Selain itu, penguasaan
hightech bagi guru senior masih rendah. Hasil tes itu agaknya kurang fair jika
hanya didasarkan pada hasil tes UKG guru secara parsial. Untuk menilai secara
objektif, uji komprehensif harus dilakukan. Hasil penilaian itulah yang bisa
menilai daya saing guru secara fit and proper. Kreitner dan Kinicki (2001)

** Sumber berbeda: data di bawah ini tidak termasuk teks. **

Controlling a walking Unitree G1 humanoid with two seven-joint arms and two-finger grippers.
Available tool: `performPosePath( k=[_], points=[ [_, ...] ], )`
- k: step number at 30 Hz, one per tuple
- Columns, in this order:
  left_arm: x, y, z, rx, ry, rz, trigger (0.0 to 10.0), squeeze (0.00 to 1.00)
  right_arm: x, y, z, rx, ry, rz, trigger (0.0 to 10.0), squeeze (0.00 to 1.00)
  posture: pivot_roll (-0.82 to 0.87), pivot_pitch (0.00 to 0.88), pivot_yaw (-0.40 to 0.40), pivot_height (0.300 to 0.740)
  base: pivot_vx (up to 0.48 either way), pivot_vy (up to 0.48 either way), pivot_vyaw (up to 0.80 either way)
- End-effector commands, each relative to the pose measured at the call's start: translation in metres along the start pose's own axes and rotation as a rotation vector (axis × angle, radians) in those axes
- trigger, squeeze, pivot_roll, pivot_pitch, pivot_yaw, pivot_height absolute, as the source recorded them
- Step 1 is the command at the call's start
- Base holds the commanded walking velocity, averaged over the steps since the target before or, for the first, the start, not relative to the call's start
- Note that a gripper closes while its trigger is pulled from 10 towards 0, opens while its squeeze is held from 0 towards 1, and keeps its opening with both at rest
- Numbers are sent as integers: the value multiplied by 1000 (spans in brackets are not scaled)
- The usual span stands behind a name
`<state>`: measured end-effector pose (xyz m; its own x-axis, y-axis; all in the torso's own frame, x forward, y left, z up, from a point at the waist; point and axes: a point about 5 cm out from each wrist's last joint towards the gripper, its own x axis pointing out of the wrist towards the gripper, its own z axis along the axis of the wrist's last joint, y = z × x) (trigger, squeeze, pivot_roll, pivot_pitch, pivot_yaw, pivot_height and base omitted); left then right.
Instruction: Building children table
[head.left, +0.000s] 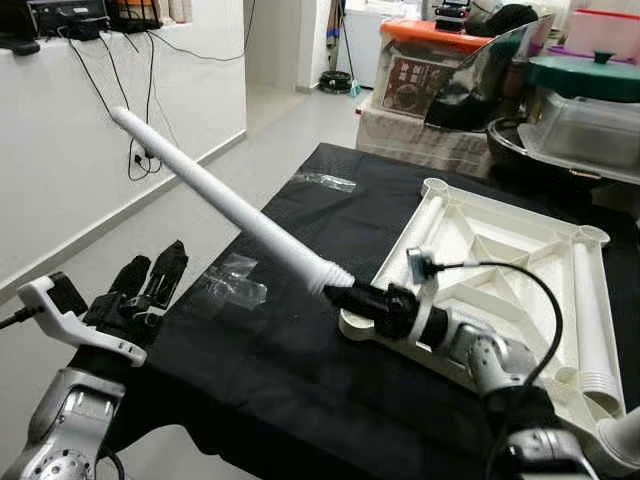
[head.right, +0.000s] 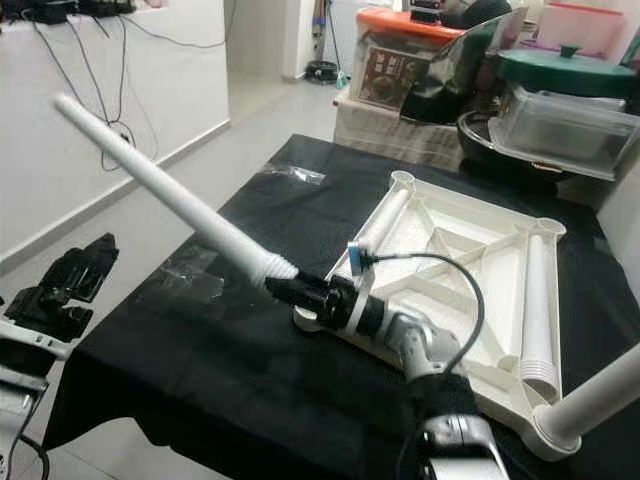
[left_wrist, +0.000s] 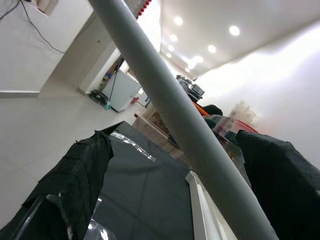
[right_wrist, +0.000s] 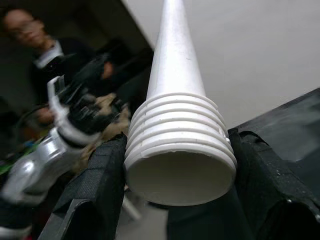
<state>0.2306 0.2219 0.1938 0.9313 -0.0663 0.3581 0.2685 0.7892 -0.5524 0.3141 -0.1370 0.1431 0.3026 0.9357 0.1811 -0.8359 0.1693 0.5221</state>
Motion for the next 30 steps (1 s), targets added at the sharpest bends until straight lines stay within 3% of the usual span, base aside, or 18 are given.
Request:
performPosePath(
  k=[1,5,16,17,20,21,22,23,30],
  points=[
    [1,2,-2,-24,11,9,10000,0,1,4,7,-19,-18,28,0,0,73,0,-93,740,0,0,0],
    [1,8,8,-45,-8,22,10000,0,-4,16,-16,-24,100,136,0,0,80,0,-98,740,0,0,0],
    [4,12,10,-103,-19,32,10000,0,-17,30,-27,-18,220,245,0,0,79,0,-98,740,0,0,0],
    [4,11,10,-113,-23,26,6863,0,-16,30,-28,-17,221,248,0,0,78,0,-95,740,0,0,0],
    [5,11,10,-122,-25,21,6863,0,-16,31,-28,-16,223,250,0,0,78,0,-95,740,0,0,0],
    [5,10,10,-127,-27,17,2824,0,-16,31,-28,-16,223,251,0,0,78,0,-95,740,0,0,0],
    [5,10,11,-131,-27,14,2824,0,-16,32,-29,-16,225,253,0,0,78,0,-95,740,0,0,0],
    [5,7,13,-134,-40,-6,0,0,-16,32,-30,-17,230,253,0,0,79,0,-95,740,0,0,0],
    [5,-4,15,-159,-72,-71,0,0,-13,29,-32,-27,239,240,0,0,82,0,-97,740,0,0,0]
  ],
)
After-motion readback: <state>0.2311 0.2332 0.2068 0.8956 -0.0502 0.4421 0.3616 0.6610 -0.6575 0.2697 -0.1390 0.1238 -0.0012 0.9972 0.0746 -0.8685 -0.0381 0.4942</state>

menyebutnya penilaian 360 derajat. Penilaian itu melibatkan kepala sekolah
sebagai top leader, teman sejawat (sesama guru), siswa, serta alumni dan
orangtua siswa.
Keempat dimensi itulah
yang paling tahu kinerja guru di lapangan. Merekalah yang terlibat langsung
dengan pelayanan guru, di sekolah dan luar sekolah. Merekalah yang tahu
bagaimana guru mentransfer modal pengetahuannya secara efektif atau tidak?
Tidak salah ketika
Drucker (1993) menyatakan keunggulan masa depan sangat ditentukan pemilikan
ilmu pengetahuan. Artinya, siapa yang lebih cepat belajar, ia akan lebih
unggul. Contoh negeri yang sukses karena peletakan dasar SDM guru adalah
Jepang. Negara itu sukses mengatur negaranya yang hancur menjadi setara dengan
negara maju karena belajar lebih cepat. Tidak salah bila yang pertama disebut
perdana menteri Jepang saat itu adalah guru, di mana guru? Betapa mulianya
tugasmu. Mentransformasi daya saingmu demi warga negara yang berkarakter dan
memiliki sisi akademik yang tangguh.
Pendekatan
Sains
Dalam menyambut tahun
2013, sederetan PR bagi guru sudah menanti. Pemberlakuan
penilaian kinerja guru
secara efektif dan perubahan kurikulum dari KTSP menjadi kurikulum 2013 adalah
dua hal yang harus dihadapi. Yang pertama mengacu ke prestasi aksi dan prestasi
hasil seorang guru selama satu tahun. Efeknya, hasil penilaian itu akan
menentukan seberapa besar kinerja ilmiah yang dihasilkan dan muaranya ke
perbaikan kinerja ekonomis guru. Yang kedua, orientasinya pada perubahan
standar kompetensi lulusan, isi, proses, dan penilaian. Yang unik ialah jumlah
mata pelajaran berkurang, tetapi jumlah jam per minggu bertambah akibat
perubahan pendekatan pembelajaran.
Pada draf kurikulum
2013, pendekatan pembelajaran yang digunakan ialah pendekatan sains. Siswa akan
diajari mengamati objek, menanya, mengolah, menalar, menyajikan, menyimpulkan,
dan mencipta. Selain itu, hal lainnya yang tidak kalah penting ialah keterampilan
proses sains. Pada aspek tersebut, siswa dapat memahami ontologi sains sebagai
proses dan produk serta pembentukan sikap ilmiah dengan benar. Karena melalui
pembelajaran sains dengan menggunakan pendekatan keterampilan proses sains,
anak belajar proses dan produk sains secara aktif. Keterampilan proses sains
bersifat transferable terhadap bidang ilmu lainnya dan tidak mudah terlupakan
oleh siswa.
Bagi guru sains,
implementasi pendekatan sains bukanlah hal baru. Namun, bagi guru nonsains,
pendekatan tersebut memerlukan pelatihan baru.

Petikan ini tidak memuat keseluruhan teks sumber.